DIRECTIONS FOR THIS TASK:
Retype exactly the lines below, beginning with the first and ending with the line where "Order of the" appears.

↓

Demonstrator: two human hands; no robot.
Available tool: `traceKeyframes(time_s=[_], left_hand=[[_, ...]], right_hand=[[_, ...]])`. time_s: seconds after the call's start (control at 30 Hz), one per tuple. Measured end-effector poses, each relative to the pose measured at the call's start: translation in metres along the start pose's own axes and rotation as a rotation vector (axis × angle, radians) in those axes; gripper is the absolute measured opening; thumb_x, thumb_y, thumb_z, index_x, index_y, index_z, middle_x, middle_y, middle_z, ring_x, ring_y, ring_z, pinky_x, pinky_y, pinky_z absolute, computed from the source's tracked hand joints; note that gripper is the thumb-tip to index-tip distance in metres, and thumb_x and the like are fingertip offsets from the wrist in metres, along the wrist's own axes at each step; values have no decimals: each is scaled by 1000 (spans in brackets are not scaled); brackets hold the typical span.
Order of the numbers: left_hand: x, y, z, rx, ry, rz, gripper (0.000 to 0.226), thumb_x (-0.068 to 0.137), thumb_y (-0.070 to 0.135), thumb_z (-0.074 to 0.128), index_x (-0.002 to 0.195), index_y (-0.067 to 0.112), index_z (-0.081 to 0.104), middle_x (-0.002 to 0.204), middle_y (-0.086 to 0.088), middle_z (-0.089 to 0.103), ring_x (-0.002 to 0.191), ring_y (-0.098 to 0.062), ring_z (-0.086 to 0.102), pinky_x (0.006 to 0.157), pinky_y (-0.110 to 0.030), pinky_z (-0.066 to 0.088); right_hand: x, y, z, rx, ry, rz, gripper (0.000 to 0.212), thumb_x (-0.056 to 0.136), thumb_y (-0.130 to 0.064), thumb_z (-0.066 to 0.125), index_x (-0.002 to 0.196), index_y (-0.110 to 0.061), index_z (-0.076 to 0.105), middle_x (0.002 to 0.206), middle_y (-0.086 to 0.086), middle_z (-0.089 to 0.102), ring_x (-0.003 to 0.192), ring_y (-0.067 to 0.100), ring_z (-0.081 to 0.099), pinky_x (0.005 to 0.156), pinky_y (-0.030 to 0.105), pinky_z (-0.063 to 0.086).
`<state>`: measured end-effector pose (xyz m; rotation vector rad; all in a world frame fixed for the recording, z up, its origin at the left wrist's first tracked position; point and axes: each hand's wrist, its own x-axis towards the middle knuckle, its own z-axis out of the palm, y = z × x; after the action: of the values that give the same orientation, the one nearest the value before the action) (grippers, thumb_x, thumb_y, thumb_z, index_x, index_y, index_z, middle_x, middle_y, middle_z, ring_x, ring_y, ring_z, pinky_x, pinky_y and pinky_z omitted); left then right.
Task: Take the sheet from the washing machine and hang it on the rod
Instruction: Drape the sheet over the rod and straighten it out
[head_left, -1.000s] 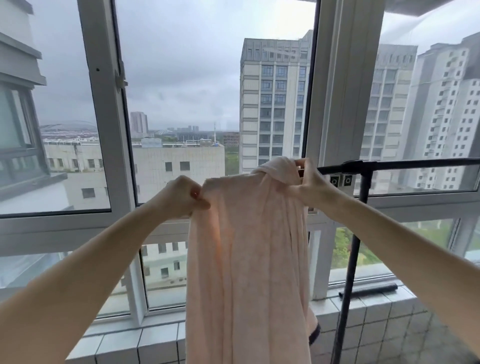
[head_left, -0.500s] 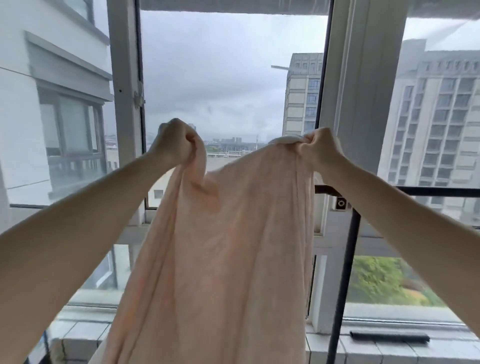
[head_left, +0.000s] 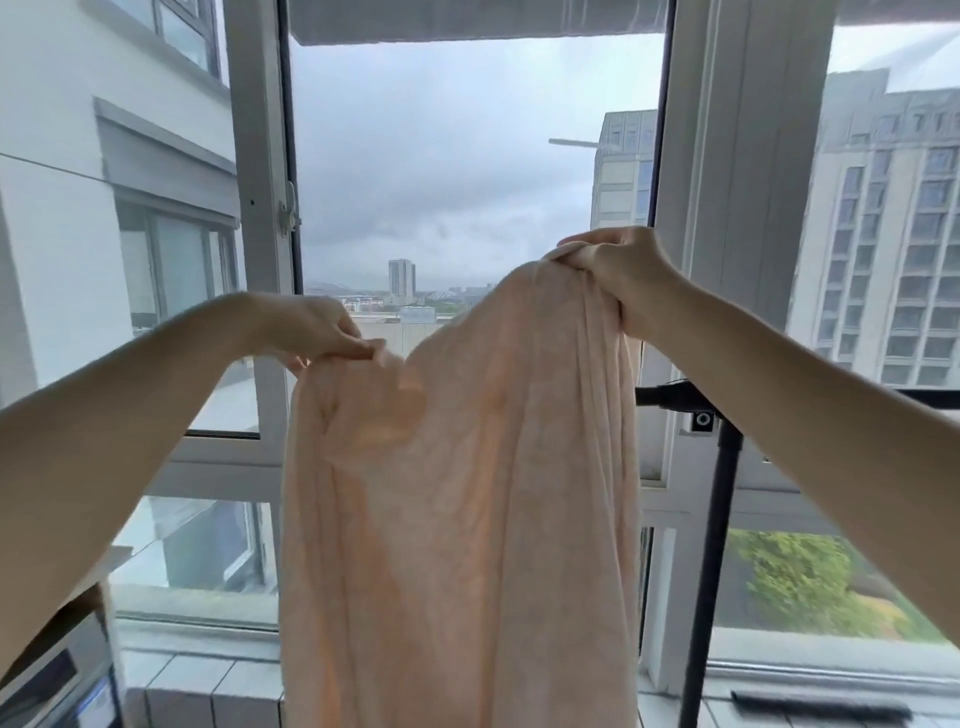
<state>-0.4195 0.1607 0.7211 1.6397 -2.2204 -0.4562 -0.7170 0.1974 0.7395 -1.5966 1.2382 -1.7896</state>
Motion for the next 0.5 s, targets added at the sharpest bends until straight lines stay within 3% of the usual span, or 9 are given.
traceKeyframes(time_s=[0.03,0.13,0.23,0.3,0.43,0.5], left_hand=[[-2,-2,1,-5,-41,16,32,91,41,58,76,16,71,64,8,65,65,-6,62,58,-21,50],[0,-8,-1,-103,48,89,20,94,28,58,91,12,70,87,-2,68,86,-15,64,70,-28,55],[-2,-7,-1,-200,-7,80,14,96,14,54,96,7,67,91,-5,66,89,-17,63,76,-33,54],[-3,-11,3,-243,-1,59,15,96,18,55,97,7,65,96,-7,66,93,-18,63,77,-34,54],[2,-25,-2,-308,387,52,21,96,21,57,99,2,62,98,-14,59,93,-26,58,68,-32,50],[7,-29,-11,-290,611,71,20,94,19,59,100,0,63,96,-15,59,97,-33,59,74,-37,51]], right_hand=[[0,-2,2,19,-9,10,22,78,3,67,65,-14,74,81,3,73,87,18,70,79,30,59],[0,-8,8,67,-10,34,19,77,6,65,71,-10,75,80,4,73,85,17,70,78,28,58],[-2,-10,13,170,-4,89,21,78,7,63,90,-6,74,78,6,73,75,15,70,72,24,59],[-4,-10,17,216,17,113,24,81,7,60,96,-5,73,80,8,72,69,14,68,69,22,59],[4,-11,15,314,131,123,25,84,9,56,96,-5,73,80,8,70,64,14,65,72,24,59],[13,-13,6,313,214,109,25,84,9,56,91,-7,73,82,8,70,67,15,65,77,25,58]])
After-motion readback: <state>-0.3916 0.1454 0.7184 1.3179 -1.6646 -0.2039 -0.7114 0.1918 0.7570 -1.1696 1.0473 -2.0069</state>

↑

ANSWER SPACE:
Demonstrator: two human hands; no robot.
Available tool: `traceKeyframes(time_s=[_], left_hand=[[_, ...]], right_hand=[[_, ...]])`. time_s: seconds after the call's start (control at 30 Hz), one per tuple. Measured end-effector poses, each relative to the pose measured at the call's start: translation in metres along the start pose's own axes and rotation as a rotation vector (axis × angle, radians) in those axes; gripper is the absolute measured opening; thumb_x, thumb_y, thumb_z, index_x, index_y, index_z, middle_x, middle_y, middle_z, ring_x, ring_y, ring_z, pinky_x, pinky_y, pinky_z absolute, computed from the source's tracked hand joints; note that gripper is the thumb-tip to index-tip distance in metres, and thumb_x and the like are fingertip offsets from the wrist in metres, along the wrist's own axes at each step; values have no decimals: each is scaled by 1000 (spans in brackets are not scaled); brackets hold the typical span.
Order of the numbers: left_hand: x, y, z, rx, ry, rz, gripper (0.000 to 0.226), thumb_x (-0.068 to 0.137), thumb_y (-0.070 to 0.135), thumb_z (-0.074 to 0.128), index_x (-0.002 to 0.195), index_y (-0.067 to 0.112), index_z (-0.081 to 0.104), middle_x (-0.002 to 0.204), middle_y (-0.086 to 0.088), middle_z (-0.089 to 0.103), ring_x (-0.002 to 0.191), ring_y (-0.098 to 0.062), ring_z (-0.086 to 0.102), pinky_x (0.006 to 0.157), pinky_y (-0.110 to 0.030), pinky_z (-0.066 to 0.088); right_hand: x, y, z, rx, ry, rz, gripper (0.000 to 0.212), thumb_x (-0.056 to 0.136), thumb_y (-0.130 to 0.064), thumb_z (-0.066 to 0.125), index_x (-0.002 to 0.196), index_y (-0.110 to 0.061), index_z (-0.076 to 0.105), middle_x (0.002 to 0.206), middle_y (-0.086 to 0.086), middle_z (-0.089 to 0.102), ring_x (-0.003 to 0.192), ring_y (-0.067 to 0.100), ring_z (-0.081 to 0.099), pinky_x (0.005 to 0.156), pinky_y (-0.030 to 0.105), pinky_z (-0.063 to 0.086).

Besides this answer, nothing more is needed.